"Fortuna che è passato. Sì, cara Sara, perché mano a mano negli anni ho sviluppato una vera e propria idiosincrasia per il Natale con tutti i suoi finti “vogliamoci bene” e i suoi riti consumistici ormai all’eccesso". Ricevo questa mail e condivido il pensiero dell'amica Franca: anch'io sono contenta che per quest'anno col Natale abbiamo chiuso e non me la sono cavata male, nemmeno mezz'ora di shopping, due o tre panettoni in regalo solo a chi veramente di dovere e niente tovaglie rosse, renne, stelle e angeli, addobbi improponibili e abboffate letali; la vigilia cena in cucina con uno dei miei ragazzi e la sua fidanzata ed eravamo tutti e tre in pigiama grazie a una giornata di completo relax domestico e il 25, lunga passeggiata sulla promenade nizzarda con pic nic in riva al mare, pane formaggio e due mandarini. Il più grande rispetto, intendiamoci, per il Natale con la sua valenza religiosa per le centinaia di milioni di cristiani nel mondo, ma la sacralità dell'occasione non mi appartiene e sono contenta di avercela fatta ad uscire dalla kermesse godereccia di pranzi, cene e regali inutili a tutti i costi. Ricordo certo dei natali ben diversi a casa e mi piaceva pure, ma negli anni cambiano le circostanze e cambiamo pure noi, non mi arrischio a dire se in meglio o in peggio. Via uno, resta il secondo momento topico tormentone, l'ultimo dell'anno che inesorabilmente rimanda al tempo che avanza, un bilancio dell'anno che è passato, timori e speranze per quello che verrà. Francamente il 17 non mi sembra un gran bel numero, superstizioni a parte, però vedremo, qualcosa di buono ci scapperà senz'altro.

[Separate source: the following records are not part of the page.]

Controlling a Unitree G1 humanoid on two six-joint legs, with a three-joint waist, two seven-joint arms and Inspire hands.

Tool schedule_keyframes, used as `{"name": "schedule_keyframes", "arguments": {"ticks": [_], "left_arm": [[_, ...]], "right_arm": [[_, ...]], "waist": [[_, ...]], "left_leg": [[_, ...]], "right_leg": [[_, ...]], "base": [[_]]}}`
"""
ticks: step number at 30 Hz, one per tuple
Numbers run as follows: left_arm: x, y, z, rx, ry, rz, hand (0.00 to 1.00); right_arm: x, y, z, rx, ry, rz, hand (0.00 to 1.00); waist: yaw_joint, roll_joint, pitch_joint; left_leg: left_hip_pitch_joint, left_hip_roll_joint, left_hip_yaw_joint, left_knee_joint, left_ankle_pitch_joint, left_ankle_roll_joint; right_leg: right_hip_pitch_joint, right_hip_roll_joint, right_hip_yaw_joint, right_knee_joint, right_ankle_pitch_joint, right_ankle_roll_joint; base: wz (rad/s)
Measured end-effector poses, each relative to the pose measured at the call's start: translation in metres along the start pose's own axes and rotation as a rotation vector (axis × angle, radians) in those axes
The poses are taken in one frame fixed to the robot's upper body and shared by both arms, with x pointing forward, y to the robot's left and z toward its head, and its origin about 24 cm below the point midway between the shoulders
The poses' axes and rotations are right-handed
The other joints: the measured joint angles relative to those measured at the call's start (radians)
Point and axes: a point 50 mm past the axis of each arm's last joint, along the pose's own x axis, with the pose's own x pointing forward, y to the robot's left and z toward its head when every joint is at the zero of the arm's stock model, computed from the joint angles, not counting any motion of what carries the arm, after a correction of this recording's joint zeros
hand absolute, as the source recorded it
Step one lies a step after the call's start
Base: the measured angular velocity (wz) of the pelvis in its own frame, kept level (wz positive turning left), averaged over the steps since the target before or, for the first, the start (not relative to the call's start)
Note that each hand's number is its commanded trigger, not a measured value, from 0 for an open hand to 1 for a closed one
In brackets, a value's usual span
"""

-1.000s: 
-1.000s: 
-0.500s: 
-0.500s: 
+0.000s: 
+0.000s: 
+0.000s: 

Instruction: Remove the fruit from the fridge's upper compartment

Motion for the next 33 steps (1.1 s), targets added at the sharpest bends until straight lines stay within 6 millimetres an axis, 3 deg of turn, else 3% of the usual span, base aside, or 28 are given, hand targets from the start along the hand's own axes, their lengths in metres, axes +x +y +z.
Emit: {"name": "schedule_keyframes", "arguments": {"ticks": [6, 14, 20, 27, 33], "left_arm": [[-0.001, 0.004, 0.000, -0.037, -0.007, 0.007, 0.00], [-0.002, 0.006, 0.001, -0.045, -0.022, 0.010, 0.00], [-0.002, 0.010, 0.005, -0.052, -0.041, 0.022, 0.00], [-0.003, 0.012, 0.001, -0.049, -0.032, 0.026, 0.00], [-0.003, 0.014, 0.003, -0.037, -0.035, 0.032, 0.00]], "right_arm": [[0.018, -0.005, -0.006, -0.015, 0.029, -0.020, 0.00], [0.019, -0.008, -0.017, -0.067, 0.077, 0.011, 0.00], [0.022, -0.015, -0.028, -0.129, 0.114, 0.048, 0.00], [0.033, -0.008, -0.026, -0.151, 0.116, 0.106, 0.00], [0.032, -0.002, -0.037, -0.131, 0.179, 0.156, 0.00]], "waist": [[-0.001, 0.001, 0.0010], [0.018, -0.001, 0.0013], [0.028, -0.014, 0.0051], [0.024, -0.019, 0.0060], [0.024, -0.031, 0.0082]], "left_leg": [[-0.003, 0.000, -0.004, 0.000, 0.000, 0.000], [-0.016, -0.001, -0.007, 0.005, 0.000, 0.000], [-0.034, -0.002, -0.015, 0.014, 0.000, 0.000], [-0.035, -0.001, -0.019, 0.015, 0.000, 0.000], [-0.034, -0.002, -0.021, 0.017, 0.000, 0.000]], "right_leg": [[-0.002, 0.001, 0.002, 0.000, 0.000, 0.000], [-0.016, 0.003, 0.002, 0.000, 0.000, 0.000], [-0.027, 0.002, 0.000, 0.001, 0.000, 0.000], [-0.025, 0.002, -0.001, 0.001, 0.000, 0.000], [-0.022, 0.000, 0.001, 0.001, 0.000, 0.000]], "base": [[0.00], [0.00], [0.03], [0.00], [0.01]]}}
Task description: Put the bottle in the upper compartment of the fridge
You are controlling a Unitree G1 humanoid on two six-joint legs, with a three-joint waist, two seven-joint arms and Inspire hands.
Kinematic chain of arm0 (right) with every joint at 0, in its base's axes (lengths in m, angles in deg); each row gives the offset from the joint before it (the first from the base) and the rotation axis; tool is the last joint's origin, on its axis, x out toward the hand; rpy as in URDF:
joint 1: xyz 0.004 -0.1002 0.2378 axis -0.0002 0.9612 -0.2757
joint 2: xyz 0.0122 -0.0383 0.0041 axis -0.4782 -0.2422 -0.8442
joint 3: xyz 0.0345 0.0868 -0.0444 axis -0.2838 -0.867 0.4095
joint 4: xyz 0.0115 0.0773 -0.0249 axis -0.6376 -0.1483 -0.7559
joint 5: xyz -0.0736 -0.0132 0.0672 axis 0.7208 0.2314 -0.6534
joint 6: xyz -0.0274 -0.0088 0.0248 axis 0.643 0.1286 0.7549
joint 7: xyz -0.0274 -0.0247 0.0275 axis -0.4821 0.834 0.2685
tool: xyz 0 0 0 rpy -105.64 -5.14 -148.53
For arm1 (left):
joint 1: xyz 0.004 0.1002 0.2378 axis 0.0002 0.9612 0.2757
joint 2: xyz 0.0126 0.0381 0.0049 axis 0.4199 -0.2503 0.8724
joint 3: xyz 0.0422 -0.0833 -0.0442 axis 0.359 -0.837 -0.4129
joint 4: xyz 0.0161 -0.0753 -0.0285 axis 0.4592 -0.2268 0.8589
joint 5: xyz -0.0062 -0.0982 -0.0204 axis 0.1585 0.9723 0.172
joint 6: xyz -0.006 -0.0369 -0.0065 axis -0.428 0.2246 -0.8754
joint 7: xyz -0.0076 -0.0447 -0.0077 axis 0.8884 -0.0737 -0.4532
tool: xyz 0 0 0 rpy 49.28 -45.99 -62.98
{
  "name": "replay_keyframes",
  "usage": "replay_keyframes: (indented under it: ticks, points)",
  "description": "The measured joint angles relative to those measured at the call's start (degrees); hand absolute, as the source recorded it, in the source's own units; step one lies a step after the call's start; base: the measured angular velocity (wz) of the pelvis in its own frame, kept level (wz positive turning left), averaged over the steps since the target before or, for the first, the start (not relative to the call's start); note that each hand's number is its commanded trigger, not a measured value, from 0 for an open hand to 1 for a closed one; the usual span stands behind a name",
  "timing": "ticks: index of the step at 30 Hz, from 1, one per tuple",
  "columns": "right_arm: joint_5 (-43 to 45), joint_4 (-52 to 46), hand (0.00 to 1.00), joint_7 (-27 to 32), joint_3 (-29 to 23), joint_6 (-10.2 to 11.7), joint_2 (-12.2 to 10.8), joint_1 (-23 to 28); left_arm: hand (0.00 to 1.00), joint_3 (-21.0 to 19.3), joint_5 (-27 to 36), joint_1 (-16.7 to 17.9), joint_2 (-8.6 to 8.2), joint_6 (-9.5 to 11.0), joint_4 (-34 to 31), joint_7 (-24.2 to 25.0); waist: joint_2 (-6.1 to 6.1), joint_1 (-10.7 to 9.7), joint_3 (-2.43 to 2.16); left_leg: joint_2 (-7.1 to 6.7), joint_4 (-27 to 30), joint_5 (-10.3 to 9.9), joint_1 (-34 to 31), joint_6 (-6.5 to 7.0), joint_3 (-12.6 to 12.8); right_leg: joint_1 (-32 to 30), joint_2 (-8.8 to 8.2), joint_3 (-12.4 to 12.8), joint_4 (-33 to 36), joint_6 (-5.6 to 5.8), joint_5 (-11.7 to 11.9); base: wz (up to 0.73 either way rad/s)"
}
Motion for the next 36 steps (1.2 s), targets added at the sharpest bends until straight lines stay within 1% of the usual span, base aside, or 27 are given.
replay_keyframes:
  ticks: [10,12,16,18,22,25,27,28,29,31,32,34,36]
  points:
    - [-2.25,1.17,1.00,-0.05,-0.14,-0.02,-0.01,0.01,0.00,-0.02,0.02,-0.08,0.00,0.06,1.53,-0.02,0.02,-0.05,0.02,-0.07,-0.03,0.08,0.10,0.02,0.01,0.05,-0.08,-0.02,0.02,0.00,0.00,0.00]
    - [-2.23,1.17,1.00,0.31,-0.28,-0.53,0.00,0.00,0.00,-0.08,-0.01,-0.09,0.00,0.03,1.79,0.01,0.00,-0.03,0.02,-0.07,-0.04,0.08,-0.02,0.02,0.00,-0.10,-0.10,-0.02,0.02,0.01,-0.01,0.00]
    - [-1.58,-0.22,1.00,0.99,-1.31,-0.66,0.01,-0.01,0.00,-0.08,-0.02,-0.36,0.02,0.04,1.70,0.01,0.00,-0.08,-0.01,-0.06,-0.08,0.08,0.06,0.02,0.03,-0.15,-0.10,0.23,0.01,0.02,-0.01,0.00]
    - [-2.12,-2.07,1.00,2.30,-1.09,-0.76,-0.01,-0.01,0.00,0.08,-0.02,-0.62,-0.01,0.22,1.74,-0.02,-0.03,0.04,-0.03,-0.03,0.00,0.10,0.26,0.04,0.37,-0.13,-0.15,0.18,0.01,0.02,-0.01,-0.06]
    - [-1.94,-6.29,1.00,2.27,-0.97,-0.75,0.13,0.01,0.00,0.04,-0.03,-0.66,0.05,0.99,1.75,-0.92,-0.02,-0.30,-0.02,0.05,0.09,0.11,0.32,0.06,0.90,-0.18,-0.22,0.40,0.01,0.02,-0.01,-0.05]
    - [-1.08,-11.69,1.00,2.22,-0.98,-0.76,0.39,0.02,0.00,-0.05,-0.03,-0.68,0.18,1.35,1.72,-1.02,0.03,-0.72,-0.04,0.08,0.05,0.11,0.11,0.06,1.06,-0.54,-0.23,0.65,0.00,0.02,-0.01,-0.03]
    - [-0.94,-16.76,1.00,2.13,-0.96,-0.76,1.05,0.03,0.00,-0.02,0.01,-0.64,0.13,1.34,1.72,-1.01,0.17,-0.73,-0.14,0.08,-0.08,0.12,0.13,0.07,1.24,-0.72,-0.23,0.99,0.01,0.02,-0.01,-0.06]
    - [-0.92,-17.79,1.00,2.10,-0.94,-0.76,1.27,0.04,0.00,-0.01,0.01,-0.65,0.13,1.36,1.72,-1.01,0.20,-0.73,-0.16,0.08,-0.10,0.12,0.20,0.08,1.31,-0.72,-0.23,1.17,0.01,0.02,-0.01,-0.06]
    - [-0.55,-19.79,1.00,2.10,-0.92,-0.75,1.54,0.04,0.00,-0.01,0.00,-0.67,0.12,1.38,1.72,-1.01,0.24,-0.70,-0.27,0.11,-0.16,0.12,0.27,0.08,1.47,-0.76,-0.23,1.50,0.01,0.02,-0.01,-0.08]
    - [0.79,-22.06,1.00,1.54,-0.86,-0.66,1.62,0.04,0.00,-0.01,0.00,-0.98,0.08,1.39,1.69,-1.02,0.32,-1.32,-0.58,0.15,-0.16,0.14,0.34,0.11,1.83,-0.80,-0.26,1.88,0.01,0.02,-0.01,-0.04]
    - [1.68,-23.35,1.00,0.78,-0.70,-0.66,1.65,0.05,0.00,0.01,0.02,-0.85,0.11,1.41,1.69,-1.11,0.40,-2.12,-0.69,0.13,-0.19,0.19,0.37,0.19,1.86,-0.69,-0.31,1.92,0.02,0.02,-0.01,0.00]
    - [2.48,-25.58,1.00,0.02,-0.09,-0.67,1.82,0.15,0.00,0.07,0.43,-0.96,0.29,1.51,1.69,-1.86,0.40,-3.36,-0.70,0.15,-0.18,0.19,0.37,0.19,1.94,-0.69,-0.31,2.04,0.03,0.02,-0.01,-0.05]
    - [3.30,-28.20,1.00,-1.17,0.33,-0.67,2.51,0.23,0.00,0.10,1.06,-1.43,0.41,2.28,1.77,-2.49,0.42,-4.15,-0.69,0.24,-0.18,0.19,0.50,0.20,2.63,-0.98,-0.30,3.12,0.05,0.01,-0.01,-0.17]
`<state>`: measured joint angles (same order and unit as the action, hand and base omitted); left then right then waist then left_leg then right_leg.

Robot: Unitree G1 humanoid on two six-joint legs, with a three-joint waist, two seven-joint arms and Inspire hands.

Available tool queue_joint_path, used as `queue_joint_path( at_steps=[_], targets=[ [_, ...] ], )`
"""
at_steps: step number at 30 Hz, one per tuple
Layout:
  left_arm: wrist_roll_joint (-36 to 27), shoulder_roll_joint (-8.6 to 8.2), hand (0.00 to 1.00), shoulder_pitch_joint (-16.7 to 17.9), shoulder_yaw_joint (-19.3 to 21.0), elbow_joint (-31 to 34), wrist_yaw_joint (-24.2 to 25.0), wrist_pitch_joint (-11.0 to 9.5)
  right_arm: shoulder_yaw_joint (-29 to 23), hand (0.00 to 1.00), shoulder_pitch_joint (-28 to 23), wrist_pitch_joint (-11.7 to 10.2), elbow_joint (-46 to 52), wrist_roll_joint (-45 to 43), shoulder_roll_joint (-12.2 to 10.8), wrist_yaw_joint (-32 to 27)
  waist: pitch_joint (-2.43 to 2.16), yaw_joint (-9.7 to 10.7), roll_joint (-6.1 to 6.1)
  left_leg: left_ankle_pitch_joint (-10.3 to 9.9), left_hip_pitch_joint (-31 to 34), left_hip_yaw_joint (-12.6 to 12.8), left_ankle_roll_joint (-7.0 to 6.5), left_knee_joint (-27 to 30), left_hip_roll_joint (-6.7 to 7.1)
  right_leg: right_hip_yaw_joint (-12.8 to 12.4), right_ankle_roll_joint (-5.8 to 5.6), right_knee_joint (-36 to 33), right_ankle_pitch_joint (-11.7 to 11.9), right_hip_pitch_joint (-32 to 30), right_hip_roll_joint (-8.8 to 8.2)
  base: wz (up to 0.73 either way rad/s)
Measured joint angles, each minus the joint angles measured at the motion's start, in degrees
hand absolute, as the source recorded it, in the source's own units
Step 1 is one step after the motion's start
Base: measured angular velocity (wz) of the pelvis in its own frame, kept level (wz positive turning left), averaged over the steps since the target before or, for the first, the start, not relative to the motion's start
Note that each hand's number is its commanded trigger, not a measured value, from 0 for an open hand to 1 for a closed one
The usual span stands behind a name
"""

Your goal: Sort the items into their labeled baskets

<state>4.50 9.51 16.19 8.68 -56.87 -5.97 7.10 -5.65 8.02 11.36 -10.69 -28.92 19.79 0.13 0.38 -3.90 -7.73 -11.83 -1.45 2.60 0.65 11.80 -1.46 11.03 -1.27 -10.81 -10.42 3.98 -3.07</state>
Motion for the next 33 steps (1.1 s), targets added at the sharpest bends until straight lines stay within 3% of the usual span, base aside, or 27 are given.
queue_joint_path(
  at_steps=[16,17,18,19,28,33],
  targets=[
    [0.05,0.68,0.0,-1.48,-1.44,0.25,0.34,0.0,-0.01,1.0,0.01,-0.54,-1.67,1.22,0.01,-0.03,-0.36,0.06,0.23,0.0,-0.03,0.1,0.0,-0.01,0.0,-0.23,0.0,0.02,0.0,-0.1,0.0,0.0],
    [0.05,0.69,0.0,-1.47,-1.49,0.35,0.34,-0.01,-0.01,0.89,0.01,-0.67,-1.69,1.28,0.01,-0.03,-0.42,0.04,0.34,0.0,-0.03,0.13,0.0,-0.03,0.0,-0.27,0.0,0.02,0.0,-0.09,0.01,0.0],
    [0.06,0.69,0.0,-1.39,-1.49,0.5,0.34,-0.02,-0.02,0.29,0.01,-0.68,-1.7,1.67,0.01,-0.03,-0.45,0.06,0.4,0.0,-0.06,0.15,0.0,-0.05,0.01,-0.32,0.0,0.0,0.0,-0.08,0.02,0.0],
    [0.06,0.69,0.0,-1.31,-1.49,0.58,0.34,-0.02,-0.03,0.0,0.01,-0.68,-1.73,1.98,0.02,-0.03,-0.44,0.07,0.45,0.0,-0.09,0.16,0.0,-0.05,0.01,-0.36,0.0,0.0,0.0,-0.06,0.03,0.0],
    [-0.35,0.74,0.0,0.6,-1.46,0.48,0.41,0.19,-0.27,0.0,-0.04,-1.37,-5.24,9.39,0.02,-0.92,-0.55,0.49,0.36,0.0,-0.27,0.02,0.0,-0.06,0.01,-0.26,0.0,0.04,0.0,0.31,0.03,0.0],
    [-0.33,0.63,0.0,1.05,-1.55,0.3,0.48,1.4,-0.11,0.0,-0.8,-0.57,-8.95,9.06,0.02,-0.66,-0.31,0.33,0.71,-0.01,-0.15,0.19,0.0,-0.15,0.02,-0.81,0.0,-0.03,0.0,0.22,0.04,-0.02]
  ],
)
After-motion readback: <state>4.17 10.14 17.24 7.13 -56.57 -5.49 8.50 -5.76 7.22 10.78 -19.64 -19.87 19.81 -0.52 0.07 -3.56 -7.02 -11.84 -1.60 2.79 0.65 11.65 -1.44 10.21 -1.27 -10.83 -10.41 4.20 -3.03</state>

A proposito del tempo che passa, difficile essere originali visto che ne parlo sempre in questo periodo dell'anno. Quando l'abbiamo piantata, nel '90, era raso terra, ci ha messo 26 anni a crescere quella palma phoenix e a diventare bella com'era, l'unica del mio giardino, alta e rigogliosa fra basse lavande, rosmarini e lantane, una vera meraviglia, solo qualche cipresso osava sfidarla in altezza. Sono bastati sei mesi perché i "punteruoli rossi", la traduzione italiana trovata per il termine francese di "charançon" se la mangiassero tutta, un tronco largo e robusto divenuto poltiglia nel suo interno. Questo micidiale parassita originario dell'Asia, non ha divorato solo la mia palma, ma anche il tempo, 26 anni di paziente lavoro di crescita consumati nello spazio di pochi mesi. Oltretutto mi tocca vedere adesso il tetto della mia vicina che la palma aveva il buon gusto di nascondere generosamente. Ne hanno reciso un bel pezzo per vedere se si riprendeva, ma niente da fare, è lì come un triste monolite che ha perduto l'anima in attesa di essere tagliato del tutto e togliere il disturbo. Non mi consola affatto sapere che il charançon è super attivo e che la triste sorte è toccata a molte altre palme del circondario, il proverbio "mal comune mezzo gaudio" mi è sempre sembrato una gran stronzata. Sconcertante comunque la riflessione fra i tempi lunghi della costruzione e quelli proporzionalmente irrisori della distruzione e non sto certo pensando solo alla mia palma, gli uomini hanno forse imparato dagli charançons e sanno fare drammaticamente ancora più veloce.
Gli auguri dovrebbero essere belli e gioiosi, sennò che auguri sono, ma quest'anno l'ottimismo risulta un po' difficile con tutto quello che ci succede intorno, terremoti, migrazioni epocali, un Mare Nostrum trasformatosi in cimitero, guerre, terrorismo e tanta sofferenza giornalmente davanti ai nostri occhi. Mi dispiace, ma quest'anno va così, riesco solo a dire....comunque adelante Pedro, il 2017 è alle porte.